Die Berliner Gruppe „Freie Dozent*innen“ hat am 18.12.2018 (Internationale Tag der Migranten*innen) einen offenen Brief ans BAMF geschickt. Der Brief wird von vielen Gruppen und Einzelpersonen unterstützt. Er wird an eine Reihe weiterer öffentlicher Stellen geschickt.

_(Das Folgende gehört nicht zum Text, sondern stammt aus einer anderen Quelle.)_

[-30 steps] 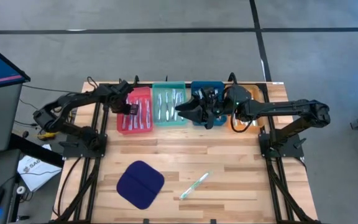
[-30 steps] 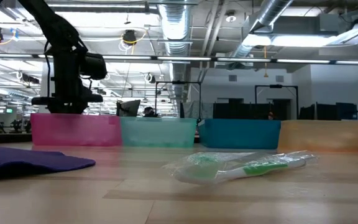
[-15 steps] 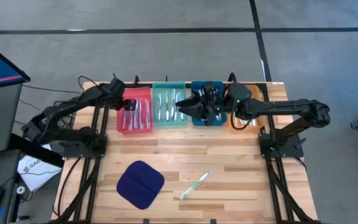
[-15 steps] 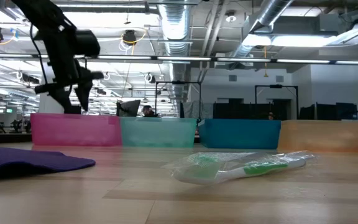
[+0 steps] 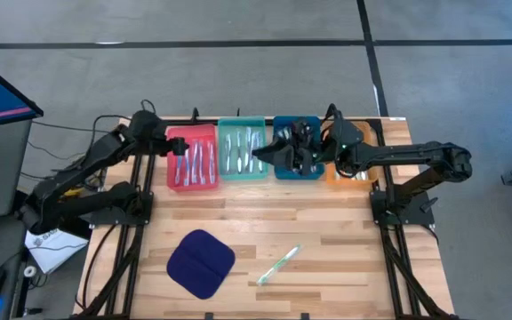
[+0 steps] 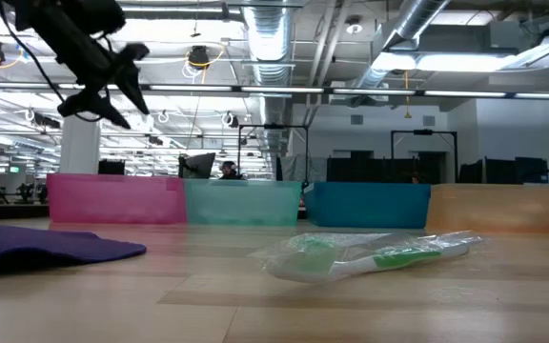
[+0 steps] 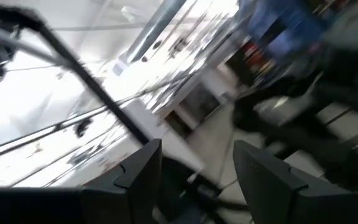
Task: Pick & Place Toothbrushes
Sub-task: Put the green toothbrush into the orange bin
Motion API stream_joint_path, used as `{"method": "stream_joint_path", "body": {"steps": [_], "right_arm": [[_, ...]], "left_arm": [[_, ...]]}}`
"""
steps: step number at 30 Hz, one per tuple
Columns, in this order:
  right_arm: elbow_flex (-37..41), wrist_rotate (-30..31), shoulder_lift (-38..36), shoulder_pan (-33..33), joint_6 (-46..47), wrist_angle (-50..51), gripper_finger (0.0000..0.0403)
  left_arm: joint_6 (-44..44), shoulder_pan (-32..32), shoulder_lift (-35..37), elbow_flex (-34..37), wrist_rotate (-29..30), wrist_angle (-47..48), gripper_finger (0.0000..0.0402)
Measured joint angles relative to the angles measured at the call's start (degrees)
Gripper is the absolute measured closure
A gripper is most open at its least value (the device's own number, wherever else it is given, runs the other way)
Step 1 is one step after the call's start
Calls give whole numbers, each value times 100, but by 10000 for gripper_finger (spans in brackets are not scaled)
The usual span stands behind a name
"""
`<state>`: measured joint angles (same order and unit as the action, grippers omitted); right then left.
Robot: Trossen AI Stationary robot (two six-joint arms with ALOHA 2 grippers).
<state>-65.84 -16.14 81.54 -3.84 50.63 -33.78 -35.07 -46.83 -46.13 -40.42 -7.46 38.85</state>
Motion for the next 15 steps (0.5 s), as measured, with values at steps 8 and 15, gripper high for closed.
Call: {"method": "stream_joint_path", "body": {"steps": [8,15], "right_arm": [[0,-783,-26,802,342,184,206],[0,-823,-4,1751,741,1390,206]], "left_arm": [[-138,558,594,0,-771,-11,194],[-339,1497,912,0,-940,-2,193]]}}
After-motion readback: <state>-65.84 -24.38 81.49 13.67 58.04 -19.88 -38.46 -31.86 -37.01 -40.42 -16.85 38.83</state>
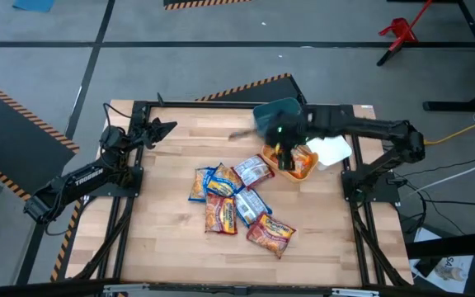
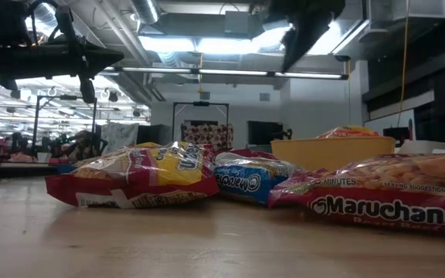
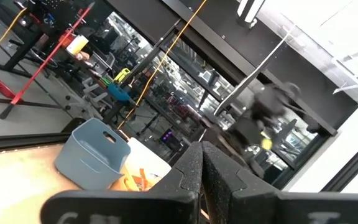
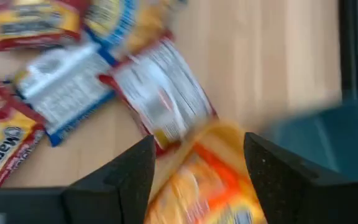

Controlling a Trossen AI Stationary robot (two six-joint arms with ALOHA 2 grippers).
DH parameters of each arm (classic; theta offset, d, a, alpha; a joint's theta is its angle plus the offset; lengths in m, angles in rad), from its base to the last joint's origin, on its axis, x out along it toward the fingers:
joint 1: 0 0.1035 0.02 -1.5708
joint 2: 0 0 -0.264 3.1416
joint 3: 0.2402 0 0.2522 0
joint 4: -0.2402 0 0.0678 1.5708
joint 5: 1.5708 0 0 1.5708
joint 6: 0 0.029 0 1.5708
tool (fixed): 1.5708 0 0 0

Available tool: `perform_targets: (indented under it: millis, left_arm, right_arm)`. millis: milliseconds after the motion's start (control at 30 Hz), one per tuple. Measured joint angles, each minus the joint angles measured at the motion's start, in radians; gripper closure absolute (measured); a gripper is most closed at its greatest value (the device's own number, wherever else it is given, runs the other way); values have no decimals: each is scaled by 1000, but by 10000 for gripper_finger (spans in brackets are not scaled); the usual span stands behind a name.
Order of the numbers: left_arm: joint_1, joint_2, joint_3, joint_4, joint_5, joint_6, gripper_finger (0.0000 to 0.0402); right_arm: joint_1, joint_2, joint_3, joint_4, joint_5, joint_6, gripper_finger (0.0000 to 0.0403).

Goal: Sort Maruchan noodles
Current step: Put the top red noodle pack into the blue bin

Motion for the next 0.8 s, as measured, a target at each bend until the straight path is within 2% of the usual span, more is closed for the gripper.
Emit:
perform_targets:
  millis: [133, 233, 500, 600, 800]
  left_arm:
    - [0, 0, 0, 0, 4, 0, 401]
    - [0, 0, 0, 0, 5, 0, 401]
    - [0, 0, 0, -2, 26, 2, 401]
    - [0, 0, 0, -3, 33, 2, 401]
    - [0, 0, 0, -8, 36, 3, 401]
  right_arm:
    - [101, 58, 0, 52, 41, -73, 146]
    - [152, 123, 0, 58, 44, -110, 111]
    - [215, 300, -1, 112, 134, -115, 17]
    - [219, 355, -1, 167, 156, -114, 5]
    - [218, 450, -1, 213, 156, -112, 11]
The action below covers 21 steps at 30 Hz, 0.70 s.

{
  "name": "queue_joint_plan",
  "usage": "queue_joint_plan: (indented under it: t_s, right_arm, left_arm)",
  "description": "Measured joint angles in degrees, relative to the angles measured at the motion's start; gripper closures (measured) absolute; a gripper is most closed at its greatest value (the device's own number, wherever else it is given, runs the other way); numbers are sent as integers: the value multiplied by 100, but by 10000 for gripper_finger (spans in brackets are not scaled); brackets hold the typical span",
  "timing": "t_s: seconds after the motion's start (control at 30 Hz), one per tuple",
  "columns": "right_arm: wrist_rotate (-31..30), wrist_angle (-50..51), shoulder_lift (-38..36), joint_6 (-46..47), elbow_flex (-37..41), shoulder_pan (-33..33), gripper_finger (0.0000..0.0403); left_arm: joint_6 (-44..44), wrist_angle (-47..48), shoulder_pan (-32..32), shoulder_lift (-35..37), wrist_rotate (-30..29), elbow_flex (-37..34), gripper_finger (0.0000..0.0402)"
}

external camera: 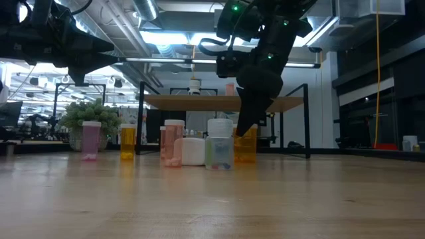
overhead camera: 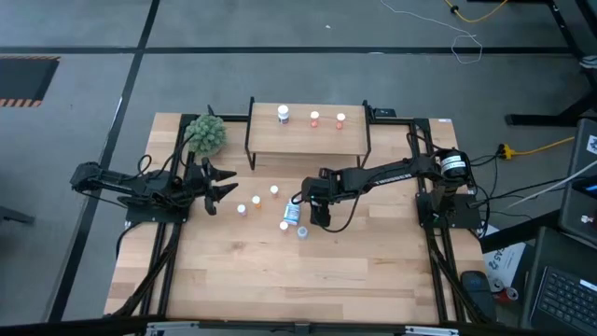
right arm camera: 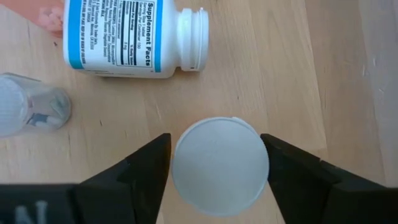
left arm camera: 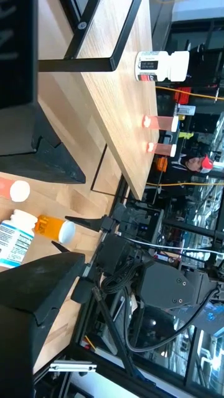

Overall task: Pick and place medicine bottles onto shelf by color
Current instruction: Put the large orange pill bottle on the shelf

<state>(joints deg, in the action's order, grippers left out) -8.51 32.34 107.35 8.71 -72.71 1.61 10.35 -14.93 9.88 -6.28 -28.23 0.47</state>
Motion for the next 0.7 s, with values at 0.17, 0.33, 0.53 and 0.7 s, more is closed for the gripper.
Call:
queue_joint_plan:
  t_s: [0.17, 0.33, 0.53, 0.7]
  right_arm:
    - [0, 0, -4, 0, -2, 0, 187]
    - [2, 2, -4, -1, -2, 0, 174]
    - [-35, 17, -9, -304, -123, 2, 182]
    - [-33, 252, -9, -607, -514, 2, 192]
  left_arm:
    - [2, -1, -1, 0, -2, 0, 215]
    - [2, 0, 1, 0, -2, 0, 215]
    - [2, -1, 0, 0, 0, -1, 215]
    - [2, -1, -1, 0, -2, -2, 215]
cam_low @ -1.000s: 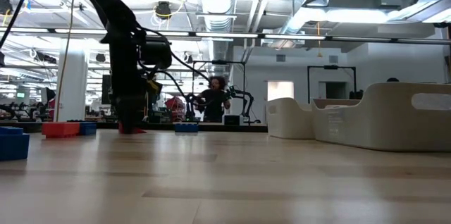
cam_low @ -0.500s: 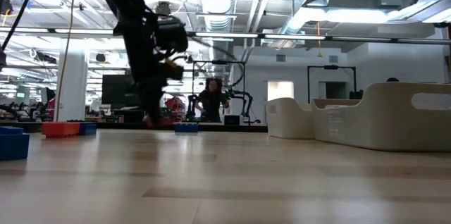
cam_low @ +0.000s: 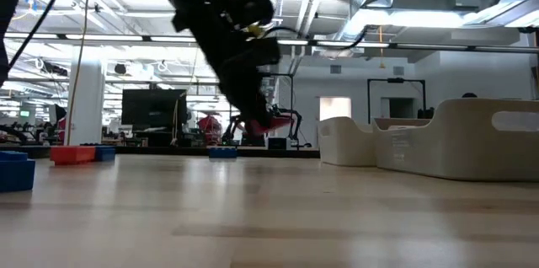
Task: Sort blocks by size
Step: Put the large red wooden block into the gray bin
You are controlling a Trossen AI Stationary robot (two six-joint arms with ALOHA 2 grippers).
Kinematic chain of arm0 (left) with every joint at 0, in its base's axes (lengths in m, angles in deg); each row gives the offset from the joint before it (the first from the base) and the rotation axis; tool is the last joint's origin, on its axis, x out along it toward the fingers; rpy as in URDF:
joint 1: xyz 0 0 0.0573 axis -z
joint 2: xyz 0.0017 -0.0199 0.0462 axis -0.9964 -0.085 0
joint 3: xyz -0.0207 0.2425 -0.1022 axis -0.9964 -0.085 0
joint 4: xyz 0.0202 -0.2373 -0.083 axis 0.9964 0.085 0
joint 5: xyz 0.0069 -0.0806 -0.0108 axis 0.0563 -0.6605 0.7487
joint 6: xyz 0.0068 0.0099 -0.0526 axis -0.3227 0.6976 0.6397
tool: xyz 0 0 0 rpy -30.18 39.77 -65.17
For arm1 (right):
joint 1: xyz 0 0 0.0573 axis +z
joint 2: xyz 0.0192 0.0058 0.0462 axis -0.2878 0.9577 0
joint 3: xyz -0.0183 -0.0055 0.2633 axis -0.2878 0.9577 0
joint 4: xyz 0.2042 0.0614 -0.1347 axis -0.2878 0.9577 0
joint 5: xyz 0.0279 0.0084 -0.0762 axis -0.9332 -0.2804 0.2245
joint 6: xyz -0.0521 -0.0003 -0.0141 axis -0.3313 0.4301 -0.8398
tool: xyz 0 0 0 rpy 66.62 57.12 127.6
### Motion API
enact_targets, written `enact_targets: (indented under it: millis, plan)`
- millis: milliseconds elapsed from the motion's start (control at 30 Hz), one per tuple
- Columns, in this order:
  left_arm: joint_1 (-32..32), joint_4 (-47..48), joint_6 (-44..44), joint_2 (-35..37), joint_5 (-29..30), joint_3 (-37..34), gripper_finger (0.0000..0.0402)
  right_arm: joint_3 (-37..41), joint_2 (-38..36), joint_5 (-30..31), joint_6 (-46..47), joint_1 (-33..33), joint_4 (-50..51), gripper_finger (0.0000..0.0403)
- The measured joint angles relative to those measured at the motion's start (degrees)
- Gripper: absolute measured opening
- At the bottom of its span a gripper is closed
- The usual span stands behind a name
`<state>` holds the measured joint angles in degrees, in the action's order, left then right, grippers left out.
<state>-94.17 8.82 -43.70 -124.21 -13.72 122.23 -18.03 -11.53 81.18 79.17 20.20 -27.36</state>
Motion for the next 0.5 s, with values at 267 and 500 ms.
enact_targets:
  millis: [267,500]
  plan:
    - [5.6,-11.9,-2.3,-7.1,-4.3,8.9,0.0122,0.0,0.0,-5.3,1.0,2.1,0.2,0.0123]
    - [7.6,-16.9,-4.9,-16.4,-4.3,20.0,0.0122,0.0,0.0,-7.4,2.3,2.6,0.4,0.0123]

Die Kritik der Dozent*innen richtet sich gegen das BAMF-Traegerrundschreiben vom 08.08.2018.Mit diesem Schreiben wurde die Meldepflicht für die Kursträger weiter verschärft, d.h. die Pflicht, dem Jobcenter oder der Ausländerbehörde die zum Integrationskurs verpflichteten Teilnehmer*innen zu melden, wenn sie mehr als 20% der Unterrichtsstunden in einem Kursabschnitt oder ab drei Tagen am Stück – entschuldigt oder unentschuldigt – fehlen.  Den Teilnehmer*innen, zumeist Geflüchtete und Arbeitsmigrant*innen, drohen Sanktionen. Darüber hinaus wurde die freie Wahl des Bildungsträgers sowie der Wechsel zu einem anderen Träger für die Teilnehmer*innen eingeschränkt.
Diese Zwangsmaßnahmen halten die Dozent*innen für kontraproduktiv, weil sie eine Verschlechterung der Lebenssituation der Teilnehmer*innen und des Lernklimas in den Kursen bedeuten. Sie fordern deren Rücknahme.